Why so many custom-build toolchains?

Programming, for all ages and all languages.
anta40
Posts: 1
Joined: Mon Jan 05, 2009 10:58 am

Why so many custom-build toolchains?

Post by anta40 »

I guess I spent too much time lurking on OSDev board.
Time to start studying and coding.

I looked at some hobby OSes in Github, and 1 common thing among them is the need to 'build your own GCC'.
I don't understand it. Assuming you are only targeting X86, isn't the standard GCC is enough?
Of course there's the -ffreestanding and you can always implement some features in assembly.

Perhaps I'm missing something here.

Thank you :)
Korona
Member
Member
Posts: 1000
Joined: Thu May 17, 2007 1:27 pm
Contact:

Re: Why so many custom-build toolchains?

Post by Korona »

For freestanding code, using an existing GCC works as long as it is configured similarly. However, using its libgcc will almost never work (e.g. using a Linux libgcc will break without glibc) as libgcc calls malloc()/free() if they are available at libgcc build time. Furthermore, keep in mind that not all code is freestanding code. If you are compiling user-space programs for your OS, you will almost surely need a new gcc. For example, a OS-specific GCC will have __youros__ instead of __linux__ and it will not try to use features that are actually not available in your OS (e.g. dynamic linking).
managarm: Microkernel-based OS capable of running a Wayland desktop (Discord: https://discord.gg/7WB6Ur3). My OS-dev projects: [mlibc: Portable C library for managarm, qword, Linux, Sigma, ...] [LAI: AML interpreter] [xbstrap: Build system for OS distributions].
User avatar
Solar
Member
Member
Posts: 7615
Joined: Thu Nov 16, 2006 12:01 pm
Location: Germany
Contact:

Re: Why so many custom-build toolchains?

Post by Solar »

Try this:

Code: Select all

gcc -dumpmachine
It will give something like this:

Code: Select all

x86_64-linux-gnu
Usually, only one out of three will match YourOS -- the x86_86... and the other two are not just for show.
Every good solution is obvious once you've found it.
simeonz
Member
Member
Posts: 360
Joined: Fri Aug 19, 2016 10:28 pm

Re: Why so many custom-build toolchains?

Post by simeonz »

It never became perfectly clear to me too, to be honest. :) The wiki is very adamant about using a cross-compiler, but I am not sure what exactly varies between a hosted linux target and a freestanding elf one, which cannot be controlled from the command line. I am curious more than anything, because making a comparison like that can also provide insight into the toolchain and runtime.

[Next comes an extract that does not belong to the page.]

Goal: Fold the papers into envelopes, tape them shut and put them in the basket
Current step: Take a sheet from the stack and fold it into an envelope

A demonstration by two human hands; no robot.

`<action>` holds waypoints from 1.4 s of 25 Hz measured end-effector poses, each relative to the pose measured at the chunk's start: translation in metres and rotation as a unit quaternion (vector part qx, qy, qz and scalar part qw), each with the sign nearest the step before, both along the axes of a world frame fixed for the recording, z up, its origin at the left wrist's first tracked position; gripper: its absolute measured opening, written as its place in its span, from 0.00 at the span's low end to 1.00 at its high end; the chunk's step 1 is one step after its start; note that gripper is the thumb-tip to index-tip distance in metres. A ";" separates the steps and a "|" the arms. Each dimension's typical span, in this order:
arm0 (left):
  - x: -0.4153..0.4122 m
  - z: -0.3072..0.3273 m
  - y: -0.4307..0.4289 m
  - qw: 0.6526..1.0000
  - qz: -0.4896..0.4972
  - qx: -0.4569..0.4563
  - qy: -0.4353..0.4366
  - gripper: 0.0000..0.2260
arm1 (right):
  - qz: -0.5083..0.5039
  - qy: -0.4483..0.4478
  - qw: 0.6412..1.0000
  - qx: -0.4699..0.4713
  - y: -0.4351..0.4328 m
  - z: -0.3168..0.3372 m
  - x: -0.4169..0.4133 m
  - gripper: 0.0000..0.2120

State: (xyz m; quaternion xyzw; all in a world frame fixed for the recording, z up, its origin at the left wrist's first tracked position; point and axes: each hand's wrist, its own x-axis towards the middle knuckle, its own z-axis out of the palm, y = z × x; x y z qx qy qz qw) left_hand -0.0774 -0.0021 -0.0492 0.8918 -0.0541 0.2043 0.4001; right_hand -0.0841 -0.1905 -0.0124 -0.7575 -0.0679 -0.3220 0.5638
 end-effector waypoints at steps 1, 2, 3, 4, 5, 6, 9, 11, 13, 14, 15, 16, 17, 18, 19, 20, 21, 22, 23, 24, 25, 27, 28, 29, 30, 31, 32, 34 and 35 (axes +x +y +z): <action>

Here are the things I can think of:
  • The start files (i.e. crti.o, crtn.o, crtbegin.o, crtend.o) could have different contents (or be absent), but they are not relevant when using -nostartfiles or -nostdlib.
  • The language runtime in libgcc and libstdc++ may vary, but it is not relevant with -nostdlib.
  • The default search paths for system libraries and headers may have to be modified by using --sysroot, -nostdinc, -isystem.
  • Depending on the binutils configuration as well, certain aspects like the choice between .init or .init_array for hooking the initialization funclets will vary. If both are supported on the target or neither is used in the executable, this could be unimportant. Otherwise, I don't think that the choice can be controlled at compile-/link-time - it is burned-in when building binutils.
  • It could affect the built-in specs, which govern how the gcc driver treats the options and maps them to the auxiliary build tools, such as the assembler and linker. But the spec files usually govern the defaults primarily, which can be overridden. And besides, you don't have to link using the gcc driver.
  • The built-in macros will be determined by the target, which will change the behavior of certain headers. This can be worked around with -undef, -U, and -D.
  • The assumed behavior of the standard library routines may change (from undefined to defined), but this can be controlled with -ffreestanding and -fno-builtin.
I don't believe that the code generation will be impacted.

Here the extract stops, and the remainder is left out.